Thursday, May 22, 2008

P&G's Beckett Ridge Innovation Center

It's in public print now. I am making my way through P&G CEO's A G. Lafley's and Ram Charan's book: Game-Changer: How you can Drive Revenue and Profit Growth with Innovation. Good book so far.

As might be expected there is a short mention of Procter & Gamble's Beckett Ridge Innovation Center, of which I was one of the founders. The space started with a mostly skunkworks operation in about 2000. I ran the retail store operation until 2005, hosting hundreds of executives, retailers, vendors and employees through the center. A few interesting details of the center's operation are included in the book:
" ... One of the star features at the Beckett Ridge Innovation Center is the Virtual Wall. This is an eight by sixteen foot wall on which images from twenty four projectors can be displayed. P&G adapted the idea after a visit to DreamWorks; it wanted to do something with digital imagery, but that was of course, hardly its expertise. Working with the University of Aachen - connect and develop again - P&G ended up with something akin to what oil companies use for seismic imagery. What had to be done with it was project packaging - from shelves to categories to the whole store.

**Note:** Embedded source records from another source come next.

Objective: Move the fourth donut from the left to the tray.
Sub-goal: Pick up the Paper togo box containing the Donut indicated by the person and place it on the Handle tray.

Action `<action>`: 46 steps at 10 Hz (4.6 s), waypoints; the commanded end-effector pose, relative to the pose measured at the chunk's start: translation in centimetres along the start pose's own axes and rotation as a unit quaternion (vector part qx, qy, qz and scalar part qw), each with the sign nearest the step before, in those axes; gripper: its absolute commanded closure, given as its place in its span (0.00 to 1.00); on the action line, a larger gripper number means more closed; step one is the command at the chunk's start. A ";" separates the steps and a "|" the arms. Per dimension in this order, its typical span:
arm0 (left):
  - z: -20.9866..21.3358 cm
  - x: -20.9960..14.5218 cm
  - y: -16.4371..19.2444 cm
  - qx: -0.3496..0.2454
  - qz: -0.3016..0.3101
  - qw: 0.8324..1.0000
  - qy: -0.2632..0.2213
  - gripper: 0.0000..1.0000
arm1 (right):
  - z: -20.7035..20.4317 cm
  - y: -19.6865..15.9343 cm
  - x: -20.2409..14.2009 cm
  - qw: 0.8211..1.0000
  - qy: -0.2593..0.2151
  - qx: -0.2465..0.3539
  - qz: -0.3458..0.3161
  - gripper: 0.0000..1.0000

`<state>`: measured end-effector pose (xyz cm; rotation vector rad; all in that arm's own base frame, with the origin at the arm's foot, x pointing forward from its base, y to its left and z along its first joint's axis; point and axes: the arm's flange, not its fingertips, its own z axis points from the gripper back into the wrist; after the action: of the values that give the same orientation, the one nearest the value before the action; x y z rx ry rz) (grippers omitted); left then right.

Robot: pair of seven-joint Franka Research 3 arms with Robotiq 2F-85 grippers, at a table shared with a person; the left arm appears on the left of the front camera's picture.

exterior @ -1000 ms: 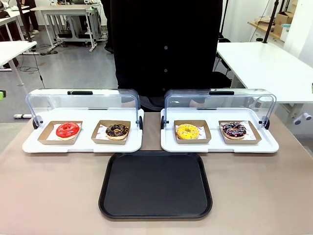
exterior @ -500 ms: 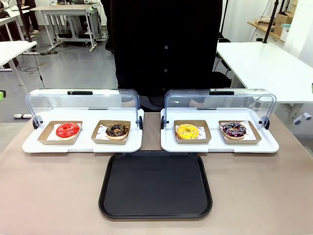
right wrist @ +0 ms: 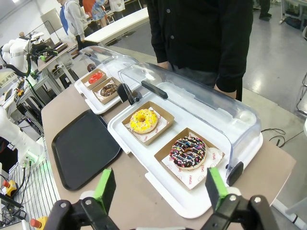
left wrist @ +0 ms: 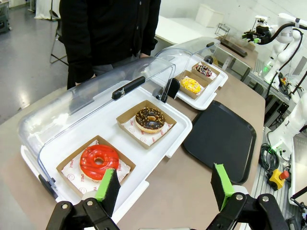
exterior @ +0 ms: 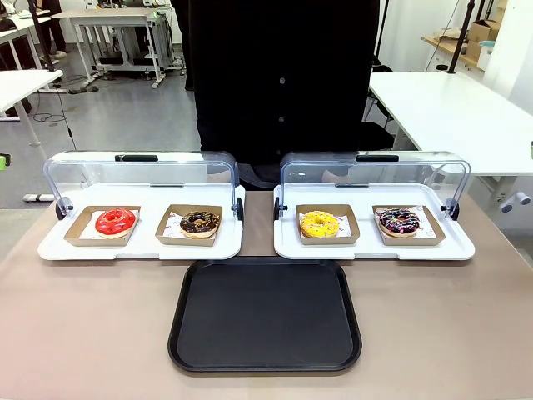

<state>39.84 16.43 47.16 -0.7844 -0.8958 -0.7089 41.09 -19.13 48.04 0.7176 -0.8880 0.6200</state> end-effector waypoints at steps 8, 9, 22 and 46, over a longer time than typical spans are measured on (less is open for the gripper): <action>-0.1 0.3 0.2 -0.004 -0.006 1.000 -0.013 0.00 | -0.1 -0.2 0.2 1.000 -0.014 0.003 0.011 0.00; -0.1 0.3 0.2 -0.004 -0.006 1.000 -0.013 0.00 | -0.1 -0.2 0.2 1.000 -0.014 0.003 0.011 0.00; -0.1 0.3 0.2 -0.004 -0.006 1.000 -0.013 0.00 | -0.1 -0.2 0.2 1.000 -0.014 0.003 0.011 0.00; -0.1 0.3 0.2 -0.004 -0.006 1.000 -0.013 0.00 | -0.1 -0.2 0.2 1.000 -0.014 0.003 0.011 0.00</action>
<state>39.84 16.43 47.16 -0.7843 -0.8959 -0.7088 41.09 -19.14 48.04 0.7176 -0.8879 0.6199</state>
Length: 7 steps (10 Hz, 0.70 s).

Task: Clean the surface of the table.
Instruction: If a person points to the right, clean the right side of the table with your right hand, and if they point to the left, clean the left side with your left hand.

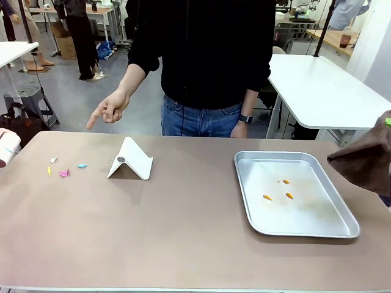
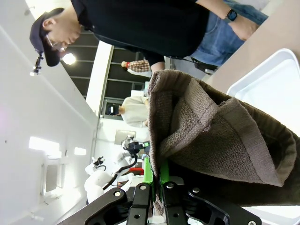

There is video that can be connected to remote tech centers around the world, so that people can call in questions. At a few touches of a button, the shelves can be re-aligned. The P&G Team can run shoppers through many more iterations than if they had to drive from store to store, assuming they could even find what they wanted. Fifteen minutes on the wall can replace months of dithering. Failed ideas get nuked much faster, good ones get accelerated.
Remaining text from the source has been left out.